How is it possible to move from being a senior investment banker to running a portfolio like this? The one dominant factor is careful networking. I still believe this is a misunderstood activity by the business community at large (CADIA members excepted!) , and I never cease to be amazed how many people perceive it to be a forum for asking for jobs, selling, or looking prematurely for leads to job vacancies or sales opportunities. If the focus is on building relationships and seeking information, it can produce over time extraordinary results. CADIA understands this approach, and what’s more puts it into practice, and so it is no coincidence that as the portfolio has evolved it has become the only network to which I remain committed. But, no one said that building a portfolio career was easy! Like most things in life it complies with the good old rule of “10% inspiration, 90% perspiration”, and it has taken over 6 years for me to mould the portfolio mix with which I am really comfortable. One of the challenges is that the
journey you go on takes you through a range of emotions. If you picture a typical bell curve, you can imagine 3 phases:

• Phase 1, when satisfaction is relatively low as the portfolio takes a frustratingly long period to take shape.
• Phase 2, when satisfaction begins to grow rapidly as all the constituent parts fall in to place (perhaps even ones you hadn’t thought about but which fit in quite nicely).
• Phase 3, when satisfaction begins to wane as the different parts begin to compete for your time.
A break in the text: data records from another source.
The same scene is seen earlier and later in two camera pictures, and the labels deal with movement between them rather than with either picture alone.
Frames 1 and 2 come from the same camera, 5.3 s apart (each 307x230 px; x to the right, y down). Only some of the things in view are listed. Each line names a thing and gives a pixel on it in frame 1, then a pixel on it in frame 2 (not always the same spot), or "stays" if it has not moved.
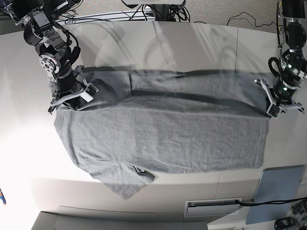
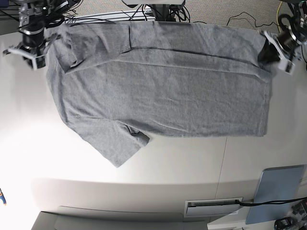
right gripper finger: [294, 105] -> [298, 52]
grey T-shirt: [142, 122] -> [119, 84]
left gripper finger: [81, 76] -> [50, 42]
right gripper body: [282, 94] -> [287, 42]
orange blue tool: [2, 197] stays
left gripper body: [66, 89] -> [33, 39]
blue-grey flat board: [280, 183] stays
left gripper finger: [58, 101] -> [18, 51]
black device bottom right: [283, 223] stays
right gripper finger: [265, 85] -> [272, 40]
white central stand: [155, 2] stays
This is where having a good mentor plays an important part, and I am really fortunate to have had the opportunity to work with Fiona Shafer of Omega Blue, who has done a great job with me on time management, and helped me make some difficult choices when necessary.

Once you have the balance (and dare I say it again, the support of a quality mentor), it is much easier to change balance, focus, pace and portfolio composition than it is in a conventional career.

What has a portfolio career given me? So many things, but most importantly variety, interest, challenge, recognition, freedom from politics, appropriate financial reward, personal development, a sense of fulfilment, greater autonomy and flexibility. Perhaps most important of all it has enabled me to work with people I like and for people I like.

I have tried to make this account a balanced and controlled appraisal of what a portfolio career means to me, and could mean to you. It is not easy; it has challenges like any other role, but if you get it right the rewards are enormous….oh, by the way, you can have some fun as well.